Ella scarcely attended to the latter part of this speech, so almost boiling over with indignation did she feel.
“Oh indeed,” she said icily. “Then of course you will explain it all to my godmother. I should like to have thanked her for thinking of me, but for the future I hope she will not go through the mockery of inviting me.”
Madelene stared at her.
“What do you mean, Ella? What has Aunt Anna got to do with it? And, by the by,” as the first hazy perception of some element of cross-purposes began to penetrate to her brain, “how did you know about Ermine’s going at all? She couldn’t have told you about it when she hadn’t told me?” and there was an accent of pain in the last words.
Ella stared in turn.
“You told me yourself—this morning at breakfast when Lady Cheynes’ invitation came,” said she.
Madelene stood still and began to laugh.
“My dear child,” she exclaimed, “I am so sorry. I had forgotten all about to-morrow. Yes, certainly you are to go—you and I. Papa is quite, pleased, and of course if he is, I am. What I was talking about was quite another matter,” and she went on to tell Ella all about the invitation Ermine had received and her pleasure that it was to be accepted. Never had Madelene been so confiding and companionable to her before; she seemed a different creature.

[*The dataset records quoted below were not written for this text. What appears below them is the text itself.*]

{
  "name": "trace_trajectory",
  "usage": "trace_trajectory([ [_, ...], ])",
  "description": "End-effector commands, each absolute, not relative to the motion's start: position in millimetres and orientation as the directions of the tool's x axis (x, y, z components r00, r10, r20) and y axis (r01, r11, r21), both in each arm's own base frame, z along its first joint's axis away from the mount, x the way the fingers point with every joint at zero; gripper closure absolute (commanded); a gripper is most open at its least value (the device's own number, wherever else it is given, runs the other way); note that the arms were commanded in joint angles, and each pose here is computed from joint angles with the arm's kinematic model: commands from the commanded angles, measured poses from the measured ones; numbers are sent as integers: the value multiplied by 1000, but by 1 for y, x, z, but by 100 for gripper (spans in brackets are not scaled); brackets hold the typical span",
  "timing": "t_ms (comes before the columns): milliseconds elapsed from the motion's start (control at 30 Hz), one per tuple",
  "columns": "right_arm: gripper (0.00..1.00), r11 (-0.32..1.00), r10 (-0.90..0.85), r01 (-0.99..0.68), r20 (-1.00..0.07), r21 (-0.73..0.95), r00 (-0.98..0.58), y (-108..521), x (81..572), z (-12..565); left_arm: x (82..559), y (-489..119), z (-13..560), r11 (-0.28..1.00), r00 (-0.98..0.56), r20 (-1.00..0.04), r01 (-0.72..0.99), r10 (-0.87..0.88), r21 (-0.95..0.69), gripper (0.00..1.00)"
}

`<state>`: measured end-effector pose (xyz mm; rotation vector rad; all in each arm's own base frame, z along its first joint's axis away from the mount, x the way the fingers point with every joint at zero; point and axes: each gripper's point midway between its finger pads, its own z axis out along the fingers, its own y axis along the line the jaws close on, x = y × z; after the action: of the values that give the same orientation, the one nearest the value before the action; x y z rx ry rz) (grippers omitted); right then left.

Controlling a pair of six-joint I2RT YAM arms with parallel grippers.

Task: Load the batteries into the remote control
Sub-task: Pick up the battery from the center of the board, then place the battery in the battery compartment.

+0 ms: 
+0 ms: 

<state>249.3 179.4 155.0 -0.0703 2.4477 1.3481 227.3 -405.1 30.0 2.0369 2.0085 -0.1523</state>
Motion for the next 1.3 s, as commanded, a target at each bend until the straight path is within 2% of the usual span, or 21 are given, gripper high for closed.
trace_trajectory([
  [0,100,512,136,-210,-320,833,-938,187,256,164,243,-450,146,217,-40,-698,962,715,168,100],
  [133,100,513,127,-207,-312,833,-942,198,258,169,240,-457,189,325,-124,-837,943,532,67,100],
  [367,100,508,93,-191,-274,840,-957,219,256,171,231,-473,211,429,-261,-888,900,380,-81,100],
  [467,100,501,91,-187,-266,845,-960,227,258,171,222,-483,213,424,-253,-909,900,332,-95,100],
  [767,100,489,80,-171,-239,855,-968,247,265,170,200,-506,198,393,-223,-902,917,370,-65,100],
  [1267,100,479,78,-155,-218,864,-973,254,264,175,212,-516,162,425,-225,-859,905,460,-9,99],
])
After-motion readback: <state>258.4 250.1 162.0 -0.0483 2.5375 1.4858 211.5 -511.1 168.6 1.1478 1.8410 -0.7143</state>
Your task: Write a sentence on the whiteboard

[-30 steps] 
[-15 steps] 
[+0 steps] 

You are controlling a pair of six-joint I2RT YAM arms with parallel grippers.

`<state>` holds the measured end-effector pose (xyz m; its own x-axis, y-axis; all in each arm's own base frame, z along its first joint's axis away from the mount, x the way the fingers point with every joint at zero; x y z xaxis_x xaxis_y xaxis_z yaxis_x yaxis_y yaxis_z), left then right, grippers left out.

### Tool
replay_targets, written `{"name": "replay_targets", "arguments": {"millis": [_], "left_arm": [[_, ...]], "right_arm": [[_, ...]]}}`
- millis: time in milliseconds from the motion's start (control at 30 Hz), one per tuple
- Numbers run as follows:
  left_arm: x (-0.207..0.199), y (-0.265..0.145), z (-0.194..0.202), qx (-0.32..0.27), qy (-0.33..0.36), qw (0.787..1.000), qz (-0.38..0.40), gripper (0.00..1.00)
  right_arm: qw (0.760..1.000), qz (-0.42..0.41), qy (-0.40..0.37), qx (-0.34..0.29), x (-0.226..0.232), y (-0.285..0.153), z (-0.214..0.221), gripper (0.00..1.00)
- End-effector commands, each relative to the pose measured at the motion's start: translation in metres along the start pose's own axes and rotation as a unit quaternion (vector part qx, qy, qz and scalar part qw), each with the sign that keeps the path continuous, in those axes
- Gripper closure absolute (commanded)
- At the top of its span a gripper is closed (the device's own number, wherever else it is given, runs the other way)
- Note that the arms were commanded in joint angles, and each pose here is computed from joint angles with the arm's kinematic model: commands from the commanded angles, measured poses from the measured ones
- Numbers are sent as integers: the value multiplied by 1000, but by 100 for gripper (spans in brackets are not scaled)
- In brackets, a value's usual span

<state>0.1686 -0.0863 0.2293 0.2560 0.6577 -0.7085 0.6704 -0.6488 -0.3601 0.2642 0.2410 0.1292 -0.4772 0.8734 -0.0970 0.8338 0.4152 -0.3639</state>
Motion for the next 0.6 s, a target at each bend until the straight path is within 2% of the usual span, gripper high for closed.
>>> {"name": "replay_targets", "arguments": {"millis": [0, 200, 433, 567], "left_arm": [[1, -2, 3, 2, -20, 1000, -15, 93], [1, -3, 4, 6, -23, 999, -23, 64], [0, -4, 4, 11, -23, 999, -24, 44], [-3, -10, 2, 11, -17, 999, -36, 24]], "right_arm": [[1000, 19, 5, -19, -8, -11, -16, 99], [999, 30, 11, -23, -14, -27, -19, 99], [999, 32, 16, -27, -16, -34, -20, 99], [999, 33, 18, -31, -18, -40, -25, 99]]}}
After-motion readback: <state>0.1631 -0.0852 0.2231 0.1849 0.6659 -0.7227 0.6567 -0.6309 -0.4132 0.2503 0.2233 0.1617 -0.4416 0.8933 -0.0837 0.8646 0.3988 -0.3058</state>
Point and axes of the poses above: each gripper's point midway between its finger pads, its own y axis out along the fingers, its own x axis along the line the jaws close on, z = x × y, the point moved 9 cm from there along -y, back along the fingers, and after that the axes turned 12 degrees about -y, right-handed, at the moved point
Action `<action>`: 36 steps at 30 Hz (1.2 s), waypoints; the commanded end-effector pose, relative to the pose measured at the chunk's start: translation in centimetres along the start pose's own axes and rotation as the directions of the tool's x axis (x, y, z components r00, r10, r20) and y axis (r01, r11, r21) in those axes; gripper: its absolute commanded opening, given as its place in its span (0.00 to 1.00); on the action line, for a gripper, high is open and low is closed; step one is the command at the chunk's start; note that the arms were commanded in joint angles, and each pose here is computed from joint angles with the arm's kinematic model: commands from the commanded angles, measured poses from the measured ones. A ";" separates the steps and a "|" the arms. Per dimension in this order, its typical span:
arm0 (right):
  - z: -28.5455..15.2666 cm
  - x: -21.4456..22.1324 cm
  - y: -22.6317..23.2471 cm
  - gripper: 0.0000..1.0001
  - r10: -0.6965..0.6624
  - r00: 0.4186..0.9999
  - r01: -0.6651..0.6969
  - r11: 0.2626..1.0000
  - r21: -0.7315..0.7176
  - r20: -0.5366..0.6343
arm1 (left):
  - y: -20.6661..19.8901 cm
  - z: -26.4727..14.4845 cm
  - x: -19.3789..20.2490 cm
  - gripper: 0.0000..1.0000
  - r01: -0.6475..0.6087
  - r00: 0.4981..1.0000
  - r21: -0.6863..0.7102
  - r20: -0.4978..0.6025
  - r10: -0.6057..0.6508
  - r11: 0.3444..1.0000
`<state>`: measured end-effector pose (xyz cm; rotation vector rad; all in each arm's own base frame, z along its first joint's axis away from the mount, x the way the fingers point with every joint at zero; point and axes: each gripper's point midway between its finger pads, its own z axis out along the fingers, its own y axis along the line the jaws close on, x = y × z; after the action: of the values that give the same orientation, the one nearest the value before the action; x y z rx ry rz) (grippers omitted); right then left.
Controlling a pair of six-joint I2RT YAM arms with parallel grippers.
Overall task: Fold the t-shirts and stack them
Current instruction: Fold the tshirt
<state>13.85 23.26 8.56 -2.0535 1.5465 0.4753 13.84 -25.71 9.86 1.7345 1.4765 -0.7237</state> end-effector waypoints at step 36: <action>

“She is very unselfish,” thought Ella, and she felt ashamed of her own suspicions, as she heartily joined in Madelene’s pleasure.
“You see,” Miss St Quentin went on, “we have lived rather a shut-up life—for even travelling is often shut-up, though it sounds absurd to say so, and Ermine is still young—I don’t want her to begin fancying she is not. I should like her to go about more.”